American preacher and evangelist (1814–1903)

Jordan Winston Early (June 17, 1814 – November 19, 1903) was an American Methodist preacher who is considered to have contributed significantly to the spread of African American Methodism (working with the African Methodist Episcopal Church) in the southern and western United States. In 1868, he married Sarah Jane Woodson Early, and the couple were prominent in spreading Methodism and black nationalism, with his wife teaching wherever he preached.

==Early life ==
Early, a former slave, was born on June 17, 1814, in Franklin County, Virginia. After his mother's death, when Early was three, he and his siblings were cared for by a maternal aunt, an uncle who taught him astronomy, and an older woman on the plantation, known as "Aunt Milly". Sold separately from his parents, he became a minister at the age of 12.

== Career ==
Early and his family were taken by their enslavers to Missouri in 1826, where Early joined the Methodist Church and was emancipated in the same year. While working on a riverboat that plied the Mississippi between St. Louis and New Orleans, he was taught how to read and write by a Presbyterian minister and a shipmate. Joining the African Methodist Episcopal Church in 1832, Early worked to build more local congregations. In 1836, he was licensed as an AME preacher. He helped expand the church in St. Louis and New Orleans, and in Illinois, Indiana, and Tennessee. By 1838, he was ordained a deacon. In 1840, Early and other supporters built the first AME Church in St. Louis.

In 1843, he married Louisa Carter, and they had eight children, four of whom survived to adulthood. The Earlys sent their children to Wilberforce University. He became licensed as an exhorter in 1853.

In the late 1850s, Early evangelized in Tennessee and founded numerous AME missions in Missouri (including in Kirkwood, Saint Charles, Roche Port, Washington, Jefferson City, Louisiana, Booneville, Saint Joseph, and Weston). In 1853, Early founded the Olive Chapel African Methodist Episcopal Church congregation in Kirkwood, Missouri.

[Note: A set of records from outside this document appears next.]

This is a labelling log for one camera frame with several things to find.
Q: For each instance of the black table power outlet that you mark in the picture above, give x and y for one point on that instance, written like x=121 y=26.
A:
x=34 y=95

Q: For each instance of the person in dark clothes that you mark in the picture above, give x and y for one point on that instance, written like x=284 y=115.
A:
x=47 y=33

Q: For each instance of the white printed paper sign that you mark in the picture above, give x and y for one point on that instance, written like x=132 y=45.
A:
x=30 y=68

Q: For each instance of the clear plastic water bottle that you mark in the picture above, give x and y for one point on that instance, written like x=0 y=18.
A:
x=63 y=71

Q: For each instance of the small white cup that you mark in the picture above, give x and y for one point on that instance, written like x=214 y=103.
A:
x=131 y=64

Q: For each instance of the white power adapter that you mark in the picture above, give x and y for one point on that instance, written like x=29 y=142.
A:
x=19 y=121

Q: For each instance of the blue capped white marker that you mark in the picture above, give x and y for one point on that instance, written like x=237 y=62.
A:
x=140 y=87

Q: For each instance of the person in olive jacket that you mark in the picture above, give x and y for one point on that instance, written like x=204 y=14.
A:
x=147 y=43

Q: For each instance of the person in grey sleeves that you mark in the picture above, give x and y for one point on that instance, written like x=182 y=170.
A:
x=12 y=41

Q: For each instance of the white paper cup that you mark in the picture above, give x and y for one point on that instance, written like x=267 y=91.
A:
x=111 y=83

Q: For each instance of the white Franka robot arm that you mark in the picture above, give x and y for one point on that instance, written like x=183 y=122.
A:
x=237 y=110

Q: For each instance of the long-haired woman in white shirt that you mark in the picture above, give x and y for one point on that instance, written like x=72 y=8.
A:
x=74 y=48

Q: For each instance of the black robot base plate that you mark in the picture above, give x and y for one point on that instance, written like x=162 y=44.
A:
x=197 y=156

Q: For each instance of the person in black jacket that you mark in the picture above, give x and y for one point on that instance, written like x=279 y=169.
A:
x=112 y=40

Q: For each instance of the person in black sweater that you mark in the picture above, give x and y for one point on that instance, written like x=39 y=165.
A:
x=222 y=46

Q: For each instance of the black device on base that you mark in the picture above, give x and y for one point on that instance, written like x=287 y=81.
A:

After Louisa died in 1862, Early married Sarah Jane Woodson Early on September 24, 1868. The couple were prominent in spreading Methodism and black nationalism; his wife taught wherever he preached, serving as a principal in four cities. Jordan Early and his wife Sarah retired to Nashville from active minister appointments in 1888. His wife wrote a biography of her husband and his rise from slavery that is included among postwar slave narratives.